Spurred on by either schizophrenia or brilliance, Spector adopted two new personalities to aid him in his new calling: Steven Grant (millionaire philanthropist) and Jake Lockley (a rough-edged cab driver, always on the lookout for tips from his underworld informer, Crawley). As Moon Knight, Spector/Grant/Lockley donned a white, caped, hooded costume (almost an inverse of Batman’s black getup) and scoured the night sky from his moon-copter, piloted by Frenchie. The many similarities to Batman are unmistakable: the same creature-of-the-night ploy, millionaire playboy alter ego, loyal servant, helicopter, mansion, and driven personality. In addition, longtime artist Bill Sienkiewicz was an obvious follower of legendary Batman artist Neal Adams. However, Sienkiewicz (who came aboard for Moon Knight’s first, extended solo series as a backup in Hulk magazine from 1978 to 1980) was also the strip’s saving grace, as he pushed and transformed his initially derivative—if attractive—artistry into one of the medium’s most incendiary talents.
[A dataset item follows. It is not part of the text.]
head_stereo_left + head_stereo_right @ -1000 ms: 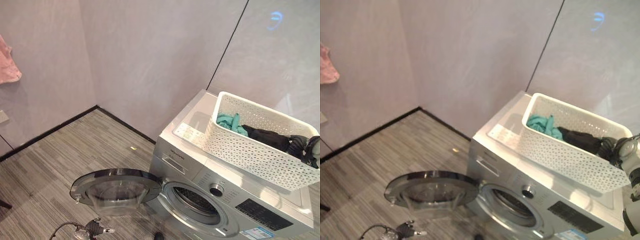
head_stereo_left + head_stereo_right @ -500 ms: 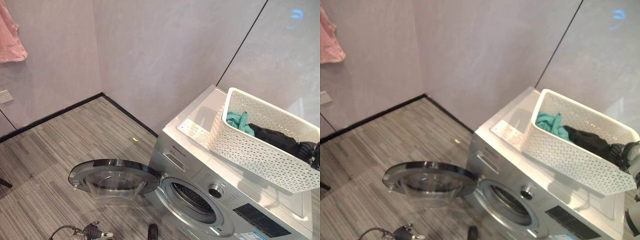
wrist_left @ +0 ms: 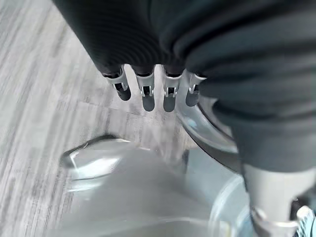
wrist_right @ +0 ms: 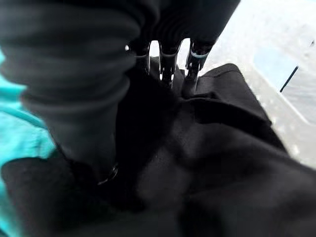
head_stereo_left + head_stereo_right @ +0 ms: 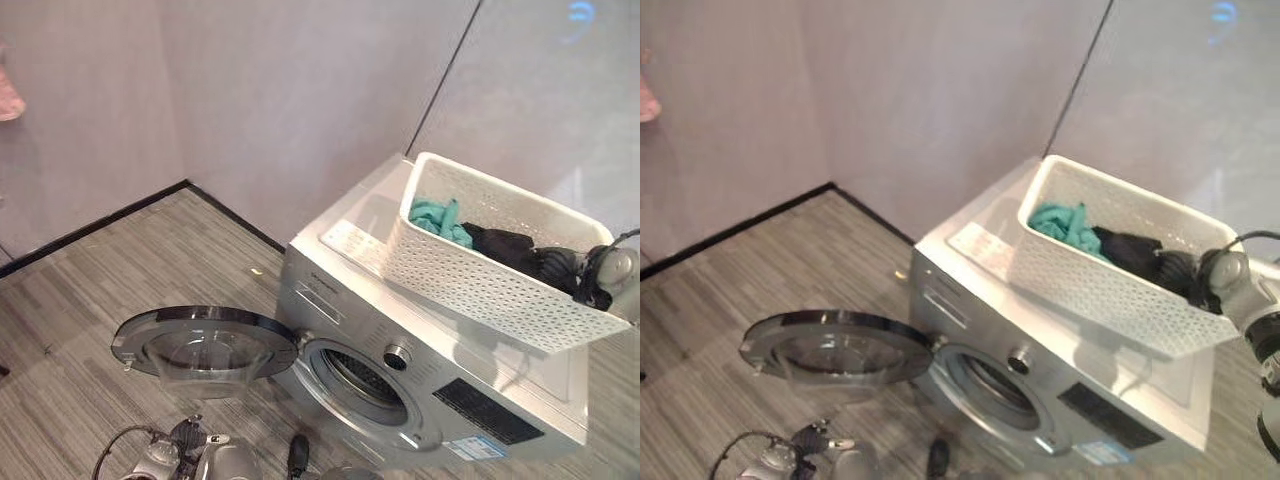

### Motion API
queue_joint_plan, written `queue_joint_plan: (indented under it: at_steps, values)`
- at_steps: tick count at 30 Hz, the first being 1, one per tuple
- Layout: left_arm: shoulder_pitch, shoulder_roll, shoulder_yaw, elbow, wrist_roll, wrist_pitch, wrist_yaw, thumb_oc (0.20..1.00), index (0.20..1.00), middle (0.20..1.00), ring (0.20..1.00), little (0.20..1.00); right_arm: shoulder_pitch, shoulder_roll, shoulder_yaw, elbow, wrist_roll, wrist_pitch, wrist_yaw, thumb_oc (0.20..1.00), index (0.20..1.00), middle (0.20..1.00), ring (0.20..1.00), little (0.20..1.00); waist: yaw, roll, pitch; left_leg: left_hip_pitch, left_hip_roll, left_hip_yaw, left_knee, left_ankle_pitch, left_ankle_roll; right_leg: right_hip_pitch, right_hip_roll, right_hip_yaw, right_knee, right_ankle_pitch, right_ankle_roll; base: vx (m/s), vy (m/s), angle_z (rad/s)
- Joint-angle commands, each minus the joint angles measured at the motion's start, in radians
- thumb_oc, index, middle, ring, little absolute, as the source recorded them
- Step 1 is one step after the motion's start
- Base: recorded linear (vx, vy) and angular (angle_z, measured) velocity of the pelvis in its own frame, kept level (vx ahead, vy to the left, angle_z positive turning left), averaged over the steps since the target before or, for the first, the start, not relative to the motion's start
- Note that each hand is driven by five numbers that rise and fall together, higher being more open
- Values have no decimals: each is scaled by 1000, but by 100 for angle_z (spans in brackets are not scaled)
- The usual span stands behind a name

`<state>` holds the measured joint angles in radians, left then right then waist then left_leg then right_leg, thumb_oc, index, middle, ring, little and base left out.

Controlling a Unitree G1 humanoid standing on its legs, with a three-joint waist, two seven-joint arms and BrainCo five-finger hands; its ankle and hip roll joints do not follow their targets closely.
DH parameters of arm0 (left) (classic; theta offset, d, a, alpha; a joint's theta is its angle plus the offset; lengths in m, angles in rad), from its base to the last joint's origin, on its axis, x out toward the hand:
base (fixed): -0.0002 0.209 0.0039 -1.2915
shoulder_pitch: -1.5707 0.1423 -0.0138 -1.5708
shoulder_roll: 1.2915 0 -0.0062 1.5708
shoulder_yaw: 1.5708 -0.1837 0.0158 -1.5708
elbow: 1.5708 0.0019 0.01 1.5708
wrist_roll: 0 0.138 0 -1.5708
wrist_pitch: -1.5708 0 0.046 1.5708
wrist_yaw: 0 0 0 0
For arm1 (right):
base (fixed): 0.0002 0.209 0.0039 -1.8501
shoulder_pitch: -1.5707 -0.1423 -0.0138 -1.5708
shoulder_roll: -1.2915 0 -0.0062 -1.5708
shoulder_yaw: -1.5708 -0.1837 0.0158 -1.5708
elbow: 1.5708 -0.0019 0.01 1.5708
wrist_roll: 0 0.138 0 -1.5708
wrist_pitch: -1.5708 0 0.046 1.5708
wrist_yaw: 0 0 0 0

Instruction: Grab the laundry basket,head to the washer,open it,put in the laundry and shut it.

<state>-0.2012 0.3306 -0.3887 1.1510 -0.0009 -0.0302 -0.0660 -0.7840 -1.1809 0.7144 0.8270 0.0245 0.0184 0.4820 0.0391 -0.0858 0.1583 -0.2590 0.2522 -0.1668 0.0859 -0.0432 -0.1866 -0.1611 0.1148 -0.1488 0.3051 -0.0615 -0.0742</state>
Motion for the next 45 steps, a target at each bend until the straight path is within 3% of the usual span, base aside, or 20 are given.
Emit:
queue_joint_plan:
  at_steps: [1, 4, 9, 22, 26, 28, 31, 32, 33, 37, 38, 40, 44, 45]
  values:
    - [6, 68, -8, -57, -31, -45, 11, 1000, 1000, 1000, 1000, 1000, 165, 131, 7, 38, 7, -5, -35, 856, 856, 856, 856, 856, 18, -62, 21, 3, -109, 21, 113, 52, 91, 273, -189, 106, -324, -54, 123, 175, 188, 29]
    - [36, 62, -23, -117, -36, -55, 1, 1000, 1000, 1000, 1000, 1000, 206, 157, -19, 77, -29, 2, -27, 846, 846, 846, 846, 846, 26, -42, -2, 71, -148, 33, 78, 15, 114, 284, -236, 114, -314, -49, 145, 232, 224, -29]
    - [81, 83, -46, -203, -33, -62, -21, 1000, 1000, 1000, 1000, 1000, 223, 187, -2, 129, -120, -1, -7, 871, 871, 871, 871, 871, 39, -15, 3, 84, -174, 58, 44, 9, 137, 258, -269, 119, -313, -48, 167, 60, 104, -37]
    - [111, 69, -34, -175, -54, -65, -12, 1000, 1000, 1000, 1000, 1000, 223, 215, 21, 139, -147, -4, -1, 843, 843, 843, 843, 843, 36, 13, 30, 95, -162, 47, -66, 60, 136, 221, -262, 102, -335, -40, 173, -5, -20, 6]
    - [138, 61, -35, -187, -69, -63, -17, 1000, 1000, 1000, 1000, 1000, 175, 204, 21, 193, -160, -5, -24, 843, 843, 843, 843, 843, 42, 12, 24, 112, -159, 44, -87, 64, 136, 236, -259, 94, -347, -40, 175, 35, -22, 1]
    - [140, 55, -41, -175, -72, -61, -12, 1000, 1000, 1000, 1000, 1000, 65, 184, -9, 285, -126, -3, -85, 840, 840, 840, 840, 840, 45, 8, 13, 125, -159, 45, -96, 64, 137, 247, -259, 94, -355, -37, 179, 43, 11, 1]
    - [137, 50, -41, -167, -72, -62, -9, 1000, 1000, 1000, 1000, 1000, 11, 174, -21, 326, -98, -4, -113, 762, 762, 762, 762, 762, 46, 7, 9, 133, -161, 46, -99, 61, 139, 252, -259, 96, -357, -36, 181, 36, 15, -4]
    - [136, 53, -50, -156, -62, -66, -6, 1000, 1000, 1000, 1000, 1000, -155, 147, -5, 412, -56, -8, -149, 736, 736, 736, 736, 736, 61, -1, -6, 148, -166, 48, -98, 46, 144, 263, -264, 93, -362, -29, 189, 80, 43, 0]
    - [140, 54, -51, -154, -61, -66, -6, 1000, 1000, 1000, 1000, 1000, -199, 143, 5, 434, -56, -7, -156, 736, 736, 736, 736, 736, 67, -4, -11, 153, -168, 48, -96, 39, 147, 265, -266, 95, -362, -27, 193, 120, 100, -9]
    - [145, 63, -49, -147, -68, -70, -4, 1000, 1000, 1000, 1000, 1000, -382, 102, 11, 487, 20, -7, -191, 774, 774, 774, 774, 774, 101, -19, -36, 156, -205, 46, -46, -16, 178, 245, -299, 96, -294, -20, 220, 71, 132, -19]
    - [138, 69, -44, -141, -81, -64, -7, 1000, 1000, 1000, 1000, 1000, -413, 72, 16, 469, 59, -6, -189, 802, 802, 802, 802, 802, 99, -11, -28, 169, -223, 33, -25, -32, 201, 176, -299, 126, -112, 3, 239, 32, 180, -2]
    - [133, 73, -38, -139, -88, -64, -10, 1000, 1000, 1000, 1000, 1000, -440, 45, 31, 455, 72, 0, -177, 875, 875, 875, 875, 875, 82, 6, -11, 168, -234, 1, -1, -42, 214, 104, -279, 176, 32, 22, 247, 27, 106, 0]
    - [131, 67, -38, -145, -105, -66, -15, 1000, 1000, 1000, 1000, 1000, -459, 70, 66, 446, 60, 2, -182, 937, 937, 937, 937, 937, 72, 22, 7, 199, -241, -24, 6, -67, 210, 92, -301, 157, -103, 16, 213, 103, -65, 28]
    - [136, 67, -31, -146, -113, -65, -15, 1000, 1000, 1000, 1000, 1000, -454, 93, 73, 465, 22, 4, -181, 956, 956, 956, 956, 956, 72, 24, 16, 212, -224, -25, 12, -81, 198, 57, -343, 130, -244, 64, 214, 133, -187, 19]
After the Hulk series and a solo outing in Marvel Premiere, Moon Knight was finally awarded his own title in late 1980 (aptly called Moon Knight), which Moench and Sienkiewicz gradually built into a fan favorite. Within a couple of years, Sienkiewicz had taken elements from a wide range of sources, including illustrators Bob Peake and Bernie Fuchs and cartoonist Ralph Steadman, to make his work on the comic the most daring and innovative on the stands. The comic featured regular villains such as the Werewolf, Bushman, and the Midnight Man, but it was the literate tone and experimental art that readers loved. However, while the title was a critical success, it was never an enormous hit with the wider readership, and with issue #15 in 1981, it was one of the first comics to be distributed solely to specialty shops; a bold move that would later be adopted across the comics industry.
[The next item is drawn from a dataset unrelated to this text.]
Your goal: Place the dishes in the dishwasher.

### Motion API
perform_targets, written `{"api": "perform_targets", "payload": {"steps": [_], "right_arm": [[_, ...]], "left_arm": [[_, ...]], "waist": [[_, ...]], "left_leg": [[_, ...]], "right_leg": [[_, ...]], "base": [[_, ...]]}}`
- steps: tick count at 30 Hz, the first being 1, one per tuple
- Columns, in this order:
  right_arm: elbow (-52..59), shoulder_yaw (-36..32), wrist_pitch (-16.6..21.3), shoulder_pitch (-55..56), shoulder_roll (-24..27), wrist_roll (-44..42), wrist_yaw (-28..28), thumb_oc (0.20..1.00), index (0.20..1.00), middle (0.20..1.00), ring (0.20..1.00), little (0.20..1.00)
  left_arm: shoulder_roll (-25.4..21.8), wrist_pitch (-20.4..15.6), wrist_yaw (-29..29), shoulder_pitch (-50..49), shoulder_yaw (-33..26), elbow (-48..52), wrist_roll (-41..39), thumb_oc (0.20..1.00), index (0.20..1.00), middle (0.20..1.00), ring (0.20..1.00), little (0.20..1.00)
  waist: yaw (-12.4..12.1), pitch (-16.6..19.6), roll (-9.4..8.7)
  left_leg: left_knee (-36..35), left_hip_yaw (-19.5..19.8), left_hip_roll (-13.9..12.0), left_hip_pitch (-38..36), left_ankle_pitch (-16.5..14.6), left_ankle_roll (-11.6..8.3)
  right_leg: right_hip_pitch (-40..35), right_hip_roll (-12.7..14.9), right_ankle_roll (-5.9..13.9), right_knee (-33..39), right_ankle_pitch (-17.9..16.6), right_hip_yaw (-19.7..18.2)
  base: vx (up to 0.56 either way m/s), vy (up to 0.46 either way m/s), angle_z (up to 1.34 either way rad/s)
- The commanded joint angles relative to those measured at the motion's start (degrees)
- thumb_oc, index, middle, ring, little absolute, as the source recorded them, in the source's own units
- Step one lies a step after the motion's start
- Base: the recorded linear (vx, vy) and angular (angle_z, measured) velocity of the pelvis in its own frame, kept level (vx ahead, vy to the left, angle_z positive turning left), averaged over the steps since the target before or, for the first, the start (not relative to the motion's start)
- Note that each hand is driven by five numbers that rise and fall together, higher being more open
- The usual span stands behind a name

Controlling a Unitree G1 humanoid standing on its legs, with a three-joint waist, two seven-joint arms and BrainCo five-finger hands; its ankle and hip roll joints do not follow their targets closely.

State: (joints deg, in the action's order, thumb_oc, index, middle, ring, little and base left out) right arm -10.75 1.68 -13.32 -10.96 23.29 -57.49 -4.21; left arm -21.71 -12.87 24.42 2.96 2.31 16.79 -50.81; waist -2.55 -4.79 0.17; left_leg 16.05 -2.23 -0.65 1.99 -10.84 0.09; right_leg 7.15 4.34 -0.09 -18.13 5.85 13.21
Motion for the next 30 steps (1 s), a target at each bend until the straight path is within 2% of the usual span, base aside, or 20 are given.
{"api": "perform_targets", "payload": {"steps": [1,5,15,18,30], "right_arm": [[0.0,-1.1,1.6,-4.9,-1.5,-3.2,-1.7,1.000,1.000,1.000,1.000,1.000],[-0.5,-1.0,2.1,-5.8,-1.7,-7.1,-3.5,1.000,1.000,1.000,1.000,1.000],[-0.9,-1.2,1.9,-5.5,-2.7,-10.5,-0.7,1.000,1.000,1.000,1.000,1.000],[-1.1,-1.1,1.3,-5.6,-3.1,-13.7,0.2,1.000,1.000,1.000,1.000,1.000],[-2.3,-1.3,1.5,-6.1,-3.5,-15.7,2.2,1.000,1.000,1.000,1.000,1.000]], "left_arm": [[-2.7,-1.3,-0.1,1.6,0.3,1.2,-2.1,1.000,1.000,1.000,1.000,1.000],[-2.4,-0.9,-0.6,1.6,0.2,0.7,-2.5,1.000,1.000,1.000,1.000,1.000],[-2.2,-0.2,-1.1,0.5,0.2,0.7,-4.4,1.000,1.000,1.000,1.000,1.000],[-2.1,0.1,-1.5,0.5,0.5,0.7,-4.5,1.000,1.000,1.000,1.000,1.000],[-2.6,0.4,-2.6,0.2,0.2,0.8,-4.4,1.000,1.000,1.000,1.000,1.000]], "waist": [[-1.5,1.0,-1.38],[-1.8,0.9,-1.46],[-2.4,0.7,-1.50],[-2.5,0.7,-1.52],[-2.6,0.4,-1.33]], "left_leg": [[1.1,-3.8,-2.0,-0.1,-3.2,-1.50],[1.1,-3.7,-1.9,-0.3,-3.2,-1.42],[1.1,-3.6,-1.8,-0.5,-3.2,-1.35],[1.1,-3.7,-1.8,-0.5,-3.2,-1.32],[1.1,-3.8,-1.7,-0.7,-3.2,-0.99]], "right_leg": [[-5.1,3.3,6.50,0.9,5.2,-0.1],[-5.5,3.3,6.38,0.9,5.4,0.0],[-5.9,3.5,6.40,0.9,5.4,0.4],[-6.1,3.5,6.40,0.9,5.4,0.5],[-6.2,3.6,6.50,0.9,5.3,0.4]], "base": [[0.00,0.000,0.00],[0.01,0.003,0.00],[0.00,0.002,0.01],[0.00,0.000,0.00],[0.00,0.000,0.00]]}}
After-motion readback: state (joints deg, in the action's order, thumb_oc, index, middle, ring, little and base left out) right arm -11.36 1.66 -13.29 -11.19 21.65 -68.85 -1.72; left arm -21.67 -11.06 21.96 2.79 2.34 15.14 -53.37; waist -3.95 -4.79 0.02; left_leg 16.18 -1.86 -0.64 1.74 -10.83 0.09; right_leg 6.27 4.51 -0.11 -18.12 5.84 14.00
Sienkiewicz left the comic with issue #30 and it was canceled eight issues later, but over the following two decades the title was revived four times by a variety of creators. The longest-lasting of these—Marc Spector, Moon Knight— ran for sixty issues and featured guest appearances from Marvel’s edgier heroes, such as the Punisher and Ghost Rider, whose hard-hitting strips the new comic was trying to emulate (right down to a bullet-proof Kevlar costume). Moon Knight was also an occasional member of the Defenders and of both East and West Coast branches of the Avengers, but he has always made more sense on his own.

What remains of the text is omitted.